Fair point: I only know what I read in the paper.

 _airplane safety? Food safety? Public health?_

That's the funny thing about transition- sometimes you don't see it coming.
And it's hard to argue with the fallacy of the consequent: we are here,
therefore it's the right answer.

But I'll try to articulate it from something small and (hopefully) that we can
relate to and leave aside public health questions like climate change and so
on. Again, this isn't the world-beater issue, but it's just an illustration of
why I think that we should try to have more scientifically literate people in
our government.

When I go to a gas station, there is a sign that says things like "don't
smoke, discharge static electricity, fill portable tanks on the ground" and
such with is all good advice.
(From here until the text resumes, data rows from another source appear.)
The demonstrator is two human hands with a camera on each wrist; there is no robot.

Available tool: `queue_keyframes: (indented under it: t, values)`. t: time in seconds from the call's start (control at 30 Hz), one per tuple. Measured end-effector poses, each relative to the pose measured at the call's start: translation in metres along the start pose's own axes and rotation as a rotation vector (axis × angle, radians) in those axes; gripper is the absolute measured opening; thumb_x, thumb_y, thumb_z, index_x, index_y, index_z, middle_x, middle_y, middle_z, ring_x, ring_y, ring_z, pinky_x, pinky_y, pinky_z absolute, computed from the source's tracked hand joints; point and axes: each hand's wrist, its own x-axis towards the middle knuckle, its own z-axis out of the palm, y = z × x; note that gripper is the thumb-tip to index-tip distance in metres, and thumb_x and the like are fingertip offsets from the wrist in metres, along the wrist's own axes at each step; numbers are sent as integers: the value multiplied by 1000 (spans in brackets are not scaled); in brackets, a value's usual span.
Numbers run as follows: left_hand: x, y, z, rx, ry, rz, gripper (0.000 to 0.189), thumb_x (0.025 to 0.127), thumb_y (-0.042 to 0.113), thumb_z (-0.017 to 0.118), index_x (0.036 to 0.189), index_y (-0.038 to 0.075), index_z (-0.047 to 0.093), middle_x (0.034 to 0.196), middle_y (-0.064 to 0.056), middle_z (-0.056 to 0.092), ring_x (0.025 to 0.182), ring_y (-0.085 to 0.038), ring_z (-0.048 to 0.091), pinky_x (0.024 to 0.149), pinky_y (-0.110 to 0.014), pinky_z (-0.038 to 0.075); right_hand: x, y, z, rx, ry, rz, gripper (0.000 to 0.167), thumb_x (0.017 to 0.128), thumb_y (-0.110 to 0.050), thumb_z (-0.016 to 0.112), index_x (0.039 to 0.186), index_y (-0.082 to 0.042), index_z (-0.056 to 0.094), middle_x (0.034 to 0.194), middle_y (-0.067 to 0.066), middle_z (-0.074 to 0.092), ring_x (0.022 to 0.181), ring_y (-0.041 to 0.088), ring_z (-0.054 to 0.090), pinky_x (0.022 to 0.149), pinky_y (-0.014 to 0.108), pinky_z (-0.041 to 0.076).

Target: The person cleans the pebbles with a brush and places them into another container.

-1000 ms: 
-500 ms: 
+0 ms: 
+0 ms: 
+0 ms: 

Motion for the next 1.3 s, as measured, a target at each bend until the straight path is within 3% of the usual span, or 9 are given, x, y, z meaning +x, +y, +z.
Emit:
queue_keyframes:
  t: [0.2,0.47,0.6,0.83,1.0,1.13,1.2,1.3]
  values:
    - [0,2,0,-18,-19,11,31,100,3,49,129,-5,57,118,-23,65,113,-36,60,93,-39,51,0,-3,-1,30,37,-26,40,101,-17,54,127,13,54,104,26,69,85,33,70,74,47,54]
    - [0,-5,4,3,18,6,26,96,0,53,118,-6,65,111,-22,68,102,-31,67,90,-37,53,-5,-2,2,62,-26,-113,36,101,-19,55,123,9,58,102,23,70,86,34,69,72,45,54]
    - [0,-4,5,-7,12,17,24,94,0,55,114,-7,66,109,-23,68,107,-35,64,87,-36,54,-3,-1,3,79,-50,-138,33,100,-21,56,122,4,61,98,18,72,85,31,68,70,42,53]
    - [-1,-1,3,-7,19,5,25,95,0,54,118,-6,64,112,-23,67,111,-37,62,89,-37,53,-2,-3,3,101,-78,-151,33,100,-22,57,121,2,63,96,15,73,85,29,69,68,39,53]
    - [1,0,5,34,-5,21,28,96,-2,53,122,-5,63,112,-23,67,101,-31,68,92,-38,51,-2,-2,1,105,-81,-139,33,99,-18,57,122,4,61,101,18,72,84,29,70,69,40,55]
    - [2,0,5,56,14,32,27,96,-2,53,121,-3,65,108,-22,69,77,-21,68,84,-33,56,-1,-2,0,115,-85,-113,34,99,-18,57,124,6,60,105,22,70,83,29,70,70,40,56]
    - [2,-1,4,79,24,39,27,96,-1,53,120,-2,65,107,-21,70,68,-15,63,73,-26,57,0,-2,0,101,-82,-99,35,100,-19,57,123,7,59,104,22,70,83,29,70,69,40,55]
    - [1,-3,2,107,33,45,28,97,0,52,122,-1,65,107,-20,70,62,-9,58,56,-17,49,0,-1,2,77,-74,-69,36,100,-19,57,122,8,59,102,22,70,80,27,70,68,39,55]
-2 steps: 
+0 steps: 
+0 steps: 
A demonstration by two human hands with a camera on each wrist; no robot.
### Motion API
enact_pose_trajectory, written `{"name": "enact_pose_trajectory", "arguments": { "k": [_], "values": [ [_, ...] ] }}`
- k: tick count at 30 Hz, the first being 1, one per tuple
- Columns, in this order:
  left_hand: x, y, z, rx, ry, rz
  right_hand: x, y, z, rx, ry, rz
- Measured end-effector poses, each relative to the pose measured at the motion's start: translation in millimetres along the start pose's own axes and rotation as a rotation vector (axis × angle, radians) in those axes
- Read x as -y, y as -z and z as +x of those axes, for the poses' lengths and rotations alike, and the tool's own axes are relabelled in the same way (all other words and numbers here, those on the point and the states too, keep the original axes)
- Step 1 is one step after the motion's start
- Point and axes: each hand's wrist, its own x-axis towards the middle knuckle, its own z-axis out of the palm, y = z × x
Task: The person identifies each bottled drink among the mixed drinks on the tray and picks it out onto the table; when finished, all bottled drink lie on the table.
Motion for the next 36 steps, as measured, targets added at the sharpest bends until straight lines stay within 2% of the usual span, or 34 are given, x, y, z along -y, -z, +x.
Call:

But they also have one that says "turn off your
cell phone." Now, one of the stations I use that has this sign actually has a
_television_ atop the pump. But the kicker is, the whole gas-station-blowing-
up thing was an _urban legend._ The original story was in the '90s, circulated
via email, and was about a BP station in Britain blowing up because of someone
using a cell phone. I have a tendency to check up on these things (IIRC
"snopes" wasn't "snopes" back then; I think they changed their name or else
the site I relied upon went out and snopes came in) and found that yes, the
story was bullshit and there was no truth to it.

Nevertheless, it became a regulation to turn off your cell phone. Even though
they don't cause sparks. And there's a TV set atop the pump.

 _more numeracy and technical literacy would be great_

Agreed.

 _but the idea that our government can 't function has little foundation_

Maybe that's why nobody said it.

 _it 's just someone yelling loudly._

Um, yeah, ok.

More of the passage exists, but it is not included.